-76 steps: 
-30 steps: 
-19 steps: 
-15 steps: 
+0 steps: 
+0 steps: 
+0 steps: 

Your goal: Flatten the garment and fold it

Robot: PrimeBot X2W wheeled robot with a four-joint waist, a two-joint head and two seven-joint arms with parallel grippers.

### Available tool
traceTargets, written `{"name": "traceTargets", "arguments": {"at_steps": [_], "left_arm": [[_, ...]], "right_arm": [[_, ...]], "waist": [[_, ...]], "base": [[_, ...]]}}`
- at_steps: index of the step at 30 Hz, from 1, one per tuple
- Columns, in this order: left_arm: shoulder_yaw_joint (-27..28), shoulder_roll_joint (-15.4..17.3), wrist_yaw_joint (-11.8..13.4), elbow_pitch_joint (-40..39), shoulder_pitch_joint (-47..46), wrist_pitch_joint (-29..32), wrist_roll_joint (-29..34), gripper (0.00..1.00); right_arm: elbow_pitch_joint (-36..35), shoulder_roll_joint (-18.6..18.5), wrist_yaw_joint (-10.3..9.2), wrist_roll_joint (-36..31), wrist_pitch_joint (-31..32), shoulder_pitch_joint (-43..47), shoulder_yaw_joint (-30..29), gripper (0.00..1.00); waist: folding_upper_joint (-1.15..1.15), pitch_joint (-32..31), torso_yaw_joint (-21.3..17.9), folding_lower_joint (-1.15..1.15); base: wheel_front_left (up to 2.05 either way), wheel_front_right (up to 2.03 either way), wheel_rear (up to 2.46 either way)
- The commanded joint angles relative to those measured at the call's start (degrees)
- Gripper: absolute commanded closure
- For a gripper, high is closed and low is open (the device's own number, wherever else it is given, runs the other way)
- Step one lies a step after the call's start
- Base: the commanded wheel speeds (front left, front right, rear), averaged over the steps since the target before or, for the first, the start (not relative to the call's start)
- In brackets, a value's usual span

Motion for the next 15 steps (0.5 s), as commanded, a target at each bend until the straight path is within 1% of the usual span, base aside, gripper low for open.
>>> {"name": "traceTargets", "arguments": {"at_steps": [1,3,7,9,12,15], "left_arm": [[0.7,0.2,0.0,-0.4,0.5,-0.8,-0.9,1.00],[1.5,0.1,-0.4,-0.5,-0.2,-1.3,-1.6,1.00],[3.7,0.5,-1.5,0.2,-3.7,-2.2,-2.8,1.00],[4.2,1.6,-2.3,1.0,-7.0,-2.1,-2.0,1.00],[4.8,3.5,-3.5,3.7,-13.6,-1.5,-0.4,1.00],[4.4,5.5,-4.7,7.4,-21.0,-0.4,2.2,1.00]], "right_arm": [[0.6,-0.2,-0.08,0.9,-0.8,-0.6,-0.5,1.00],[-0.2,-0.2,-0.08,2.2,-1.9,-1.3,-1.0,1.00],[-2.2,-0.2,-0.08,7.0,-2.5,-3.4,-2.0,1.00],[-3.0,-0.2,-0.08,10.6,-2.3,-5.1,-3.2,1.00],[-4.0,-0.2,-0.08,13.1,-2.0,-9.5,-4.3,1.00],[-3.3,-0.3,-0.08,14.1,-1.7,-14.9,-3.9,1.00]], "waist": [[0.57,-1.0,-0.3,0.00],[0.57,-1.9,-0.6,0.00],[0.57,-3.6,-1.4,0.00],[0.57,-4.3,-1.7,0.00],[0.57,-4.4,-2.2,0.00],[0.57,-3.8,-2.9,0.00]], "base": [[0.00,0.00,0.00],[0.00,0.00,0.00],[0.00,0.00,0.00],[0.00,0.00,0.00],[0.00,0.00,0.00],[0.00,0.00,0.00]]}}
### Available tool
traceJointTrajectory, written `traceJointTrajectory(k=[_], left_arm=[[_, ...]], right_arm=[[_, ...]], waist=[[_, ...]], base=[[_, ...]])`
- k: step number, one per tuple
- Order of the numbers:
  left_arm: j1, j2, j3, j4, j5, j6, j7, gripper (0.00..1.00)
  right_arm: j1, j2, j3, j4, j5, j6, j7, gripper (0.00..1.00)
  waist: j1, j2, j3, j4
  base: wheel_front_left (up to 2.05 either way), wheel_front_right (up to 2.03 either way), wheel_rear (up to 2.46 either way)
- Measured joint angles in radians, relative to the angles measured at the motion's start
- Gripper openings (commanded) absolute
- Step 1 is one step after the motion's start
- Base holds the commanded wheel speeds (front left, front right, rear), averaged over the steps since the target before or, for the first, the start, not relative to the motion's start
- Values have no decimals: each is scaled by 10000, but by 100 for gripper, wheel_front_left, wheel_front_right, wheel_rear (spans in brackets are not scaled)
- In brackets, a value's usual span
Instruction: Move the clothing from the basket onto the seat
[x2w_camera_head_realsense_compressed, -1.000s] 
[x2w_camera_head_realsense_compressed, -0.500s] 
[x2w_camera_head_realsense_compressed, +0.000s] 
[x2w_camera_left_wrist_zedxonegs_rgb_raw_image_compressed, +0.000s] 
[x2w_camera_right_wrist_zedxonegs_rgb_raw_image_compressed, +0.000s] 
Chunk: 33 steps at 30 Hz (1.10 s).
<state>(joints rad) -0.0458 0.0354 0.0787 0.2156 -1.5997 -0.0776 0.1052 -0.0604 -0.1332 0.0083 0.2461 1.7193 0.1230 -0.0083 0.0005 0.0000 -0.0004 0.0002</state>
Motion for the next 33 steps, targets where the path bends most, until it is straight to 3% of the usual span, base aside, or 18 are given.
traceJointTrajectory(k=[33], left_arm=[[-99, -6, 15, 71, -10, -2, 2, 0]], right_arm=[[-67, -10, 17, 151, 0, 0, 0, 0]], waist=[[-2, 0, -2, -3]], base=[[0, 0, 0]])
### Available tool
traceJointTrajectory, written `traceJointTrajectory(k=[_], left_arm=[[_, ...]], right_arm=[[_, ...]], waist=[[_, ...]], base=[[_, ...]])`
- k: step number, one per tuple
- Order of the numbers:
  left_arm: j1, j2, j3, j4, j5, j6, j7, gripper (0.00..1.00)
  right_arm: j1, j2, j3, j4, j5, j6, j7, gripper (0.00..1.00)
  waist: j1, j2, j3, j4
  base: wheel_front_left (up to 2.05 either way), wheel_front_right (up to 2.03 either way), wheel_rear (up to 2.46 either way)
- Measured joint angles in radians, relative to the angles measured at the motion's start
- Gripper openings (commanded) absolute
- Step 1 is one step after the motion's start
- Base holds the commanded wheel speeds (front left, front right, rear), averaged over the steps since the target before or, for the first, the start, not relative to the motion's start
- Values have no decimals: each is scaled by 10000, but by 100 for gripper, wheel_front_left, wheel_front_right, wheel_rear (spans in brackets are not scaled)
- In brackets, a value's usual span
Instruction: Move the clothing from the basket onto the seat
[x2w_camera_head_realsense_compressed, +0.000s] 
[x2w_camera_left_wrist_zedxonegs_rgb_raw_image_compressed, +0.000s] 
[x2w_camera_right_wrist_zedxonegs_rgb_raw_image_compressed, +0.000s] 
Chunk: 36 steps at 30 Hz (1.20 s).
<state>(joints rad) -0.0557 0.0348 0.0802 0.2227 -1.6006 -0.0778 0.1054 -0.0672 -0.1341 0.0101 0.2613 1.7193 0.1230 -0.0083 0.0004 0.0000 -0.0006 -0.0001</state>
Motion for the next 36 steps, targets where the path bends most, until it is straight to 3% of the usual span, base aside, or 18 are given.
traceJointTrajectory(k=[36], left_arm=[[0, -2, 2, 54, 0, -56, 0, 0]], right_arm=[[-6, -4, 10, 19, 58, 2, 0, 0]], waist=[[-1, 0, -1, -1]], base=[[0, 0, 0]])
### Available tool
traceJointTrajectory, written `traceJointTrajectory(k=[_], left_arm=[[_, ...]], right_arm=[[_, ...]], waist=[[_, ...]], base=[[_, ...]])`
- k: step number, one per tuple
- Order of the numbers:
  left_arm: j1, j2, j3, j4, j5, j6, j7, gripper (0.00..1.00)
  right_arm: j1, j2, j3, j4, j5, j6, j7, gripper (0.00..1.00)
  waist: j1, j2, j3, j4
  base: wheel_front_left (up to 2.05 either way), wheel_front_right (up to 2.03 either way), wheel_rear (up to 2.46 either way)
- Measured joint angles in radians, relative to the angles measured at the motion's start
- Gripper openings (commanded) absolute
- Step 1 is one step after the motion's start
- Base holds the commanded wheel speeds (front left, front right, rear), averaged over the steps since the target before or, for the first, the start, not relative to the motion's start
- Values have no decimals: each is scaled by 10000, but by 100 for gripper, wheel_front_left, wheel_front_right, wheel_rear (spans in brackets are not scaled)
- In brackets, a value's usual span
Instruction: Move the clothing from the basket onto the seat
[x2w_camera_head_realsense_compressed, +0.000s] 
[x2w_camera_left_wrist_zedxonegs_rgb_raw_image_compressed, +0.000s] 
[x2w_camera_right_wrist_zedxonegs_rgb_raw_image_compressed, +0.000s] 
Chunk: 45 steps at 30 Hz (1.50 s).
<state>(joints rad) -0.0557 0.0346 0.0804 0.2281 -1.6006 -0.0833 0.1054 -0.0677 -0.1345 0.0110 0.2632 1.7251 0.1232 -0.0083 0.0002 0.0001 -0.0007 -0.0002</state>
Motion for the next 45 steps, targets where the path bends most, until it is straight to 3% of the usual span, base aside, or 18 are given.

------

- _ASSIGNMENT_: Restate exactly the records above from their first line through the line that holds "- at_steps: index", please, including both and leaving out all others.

- _OUTPUT_:
-76 steps: 
-30 steps: 
-19 steps: 
-15 steps: 
+0 steps: 
+0 steps: 
+0 steps: 

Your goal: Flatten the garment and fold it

Robot: PrimeBot X2W wheeled robot with a four-joint waist, a two-joint head and two seven-joint arms with parallel grippers.

### Available tool
traceTargets, written `{"name": "traceTargets", "arguments": {"at_steps": [_], "left_arm": [[_, ...]], "right_arm": [[_, ...]], "waist": [[_, ...]], "base": [[_, ...]]}}`
- at_steps: index of the step at 30 Hz, from 1, one per tuple

What appears above is the complete answer.